Oito confrontos. Quatro vitórias do Boca Juniors, duas do Cruzeiro, dois empates. São números frios que não contam nem metade da história entre dois dos maiores clubes do continente. Nesta terça-feira, 28, às 21h30 (horário de Brasília), o Mineirão recebe mais um capítulo dessa rivalidade intensa pela terceira rodada do Grupo D da Copa Libertadores — e o peso do passado vai entrar em campo junto com os 22 jogadores.
Uma rivalidade forjada nas noites mais quentes da América do Sul
O primeiro encontro entre Cruzeiro e Boca Juniors na Libertadores aconteceu em uma época em que o futebol sul-americano ainda construía sua identidade continental. Desde então, os dois clubes se cruzaram em oito ocasiões no torneio, gerando uma das rivalidades mais respeitadas entre Brasil e Argentina. O Boca leva vantagem no placar agregado — quatro triunfos contra dois da Raposa —, mas os empates mostram que nenhum dos dois costuma dominar o outro com facilidade.
O último duelo entre as equipes aconteceu em 2018, ano em que a tensão entre as torcidas e a qualidade técnica dentro de campo fizeram daqueles jogos uma referência no imaginário dos apaixonados pela competição. O Boca venceu naquele confronto, mas a Raposa deixou claro que jogar no Mineirão é uma tarefa de outra categoria. O calor da torcida celeste em Belo Horizonte sempre foi um fator que qualquer equipe visitante precisa levar a sério.
O Boca chega invicto, o Cruzeiro precisa reagir em casa
A bagagem para esta partida não poderia ser mais diferente. O Boca Juniors, comandado pelo técnico Claudio Úbeda, chega a Minas Gerais como líder isolado do Grupo D, com seis pontos em duas partidas e uma invencibilidade que já se estende por 14 jogos. Os xeneizes venceram a Universidad Católica fora de casa por 2 a 1 e golearam o Barcelona de Guayaquil por 3 a 0 na Bombonera. Solidez defensiva e eficiência nos contra-ataques são as marcas registradas dessa equipe em 2025.
O Cruzeiro, por sua vez, ocupa o terceiro lugar no grupo com três pontos. A Raposa estreou com derrota em casa para a Universidad Católica por 2 a 1 — uma ferida que ainda dói nos bastidores do clube — e se recuperou ao vencer o Barcelona de Guayaquil por 1 a 0 no Equador.
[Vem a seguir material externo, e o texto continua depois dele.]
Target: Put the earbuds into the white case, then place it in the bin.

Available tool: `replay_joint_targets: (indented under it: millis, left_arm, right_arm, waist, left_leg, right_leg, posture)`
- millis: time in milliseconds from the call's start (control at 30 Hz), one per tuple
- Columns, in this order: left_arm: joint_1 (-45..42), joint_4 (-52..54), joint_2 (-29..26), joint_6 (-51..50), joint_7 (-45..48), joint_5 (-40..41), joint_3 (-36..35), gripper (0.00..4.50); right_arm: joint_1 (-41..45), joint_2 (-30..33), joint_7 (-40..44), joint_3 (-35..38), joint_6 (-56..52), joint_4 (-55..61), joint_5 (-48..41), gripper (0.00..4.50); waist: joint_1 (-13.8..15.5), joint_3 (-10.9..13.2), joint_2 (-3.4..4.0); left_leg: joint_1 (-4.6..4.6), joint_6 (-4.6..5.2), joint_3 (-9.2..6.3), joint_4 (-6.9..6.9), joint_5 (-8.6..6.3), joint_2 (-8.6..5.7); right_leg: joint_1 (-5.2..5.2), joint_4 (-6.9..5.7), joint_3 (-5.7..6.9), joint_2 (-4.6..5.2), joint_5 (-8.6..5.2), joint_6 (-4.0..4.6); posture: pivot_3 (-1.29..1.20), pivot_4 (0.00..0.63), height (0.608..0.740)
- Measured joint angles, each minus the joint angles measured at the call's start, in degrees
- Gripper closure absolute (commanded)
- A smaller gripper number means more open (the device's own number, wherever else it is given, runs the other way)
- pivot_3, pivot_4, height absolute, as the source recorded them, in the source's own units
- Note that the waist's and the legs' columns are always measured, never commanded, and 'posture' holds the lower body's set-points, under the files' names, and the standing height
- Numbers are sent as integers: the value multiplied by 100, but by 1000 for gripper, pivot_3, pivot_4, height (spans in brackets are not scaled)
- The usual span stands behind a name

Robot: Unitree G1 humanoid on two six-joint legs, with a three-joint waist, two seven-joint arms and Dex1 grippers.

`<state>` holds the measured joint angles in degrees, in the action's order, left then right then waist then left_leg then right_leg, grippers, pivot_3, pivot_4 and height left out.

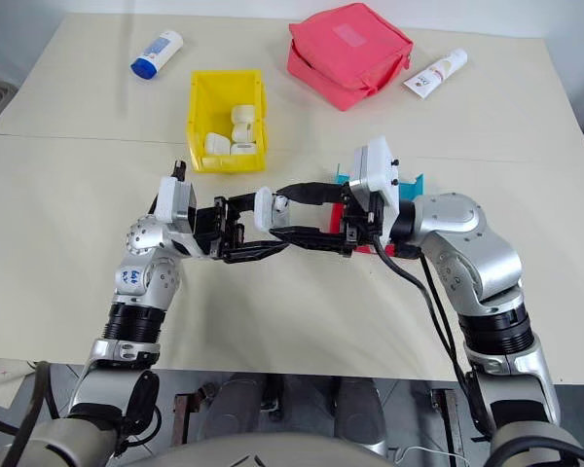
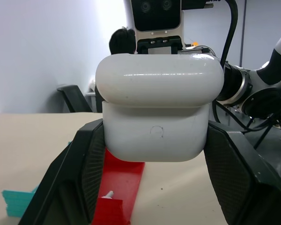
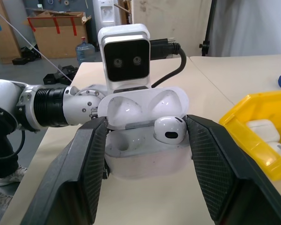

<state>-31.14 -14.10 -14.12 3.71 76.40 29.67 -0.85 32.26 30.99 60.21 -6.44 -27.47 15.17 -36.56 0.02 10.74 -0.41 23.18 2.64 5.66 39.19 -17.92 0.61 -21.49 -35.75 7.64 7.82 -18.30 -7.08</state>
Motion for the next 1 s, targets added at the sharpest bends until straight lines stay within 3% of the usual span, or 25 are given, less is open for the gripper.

O técnico Artur Jorge, segundo apuração do SportNavo, tem insistido internamente na necessidade de transformar o Mineirão em uma fortaleza e aproveitar a confiança conquistada com resultados recentes no Brasileirão.
"Precisamos dar uma resposta dentro de casa. Essa é a nossa obrigação", destacou Artur Jorge ao se referir ao revés na estreia da Libertadores.
O Mineirão como personagem desta história
Quem já esteve no Mineirão numa noite de Libertadores sabe que o estádio tem alma própria. A arquibancada vibra diferente, o azul da torcida cruzeirense se mistura à fumaça das sinalizações e o barulho chega a confundir a comunicação entre os jogadores em campo. Para o Boca Juniors, enfrentar esse ambiente como visitante é um teste que vai além da qualidade técnica — é resistência psicológica.

O histórico de oito confrontos entre os dois clubes na Libertadores mostra que o equilíbrio nunca foi coincidência. A análise do SportNavo sobre os duelos anteriores aponta que seis dos oito jogos foram decididos por margem de apenas um gol, o que reforça a ideia de que qualquer detalhe — uma bola parada, um erro de marcação, um momento de inspiração individual — pode definir o resultado desta terça-feira.
"Enfrentar o Cruzeiro no Brasil é sempre um dos desafios mais difíceis da Libertadores", admitiu um integrante da comissão técnica do Boca Juniors nos dias que antecederam a viagem a Belo Horizonte.
O que está em jogo além dos três pontos
Uma vitória do Boca praticamente encaminha a classificação argentina às oitavas de final, com nove pontos em três rodadas. Para o Cruzeiro, os três pontos são a diferença entre continuar vivo na briga e ver a situação complicar de forma preocupante. Com Universidad Católica também na disputa — o clube chileno tem quatro pontos —, a Raposa não pode desperdiçar a vantagem de jogar diante de sua torcida.
A partida começa às 21h30 desta terça-feira, 28, no Mineirão, em Belo Horizonte. O vencedor desta noite assume posição privilegiada no Grupo D e dá um passo largo em direção ao mata-mata da Libertadores. O perdedor terá que vencer as duas rodadas restantes para manter chances reais de classificação.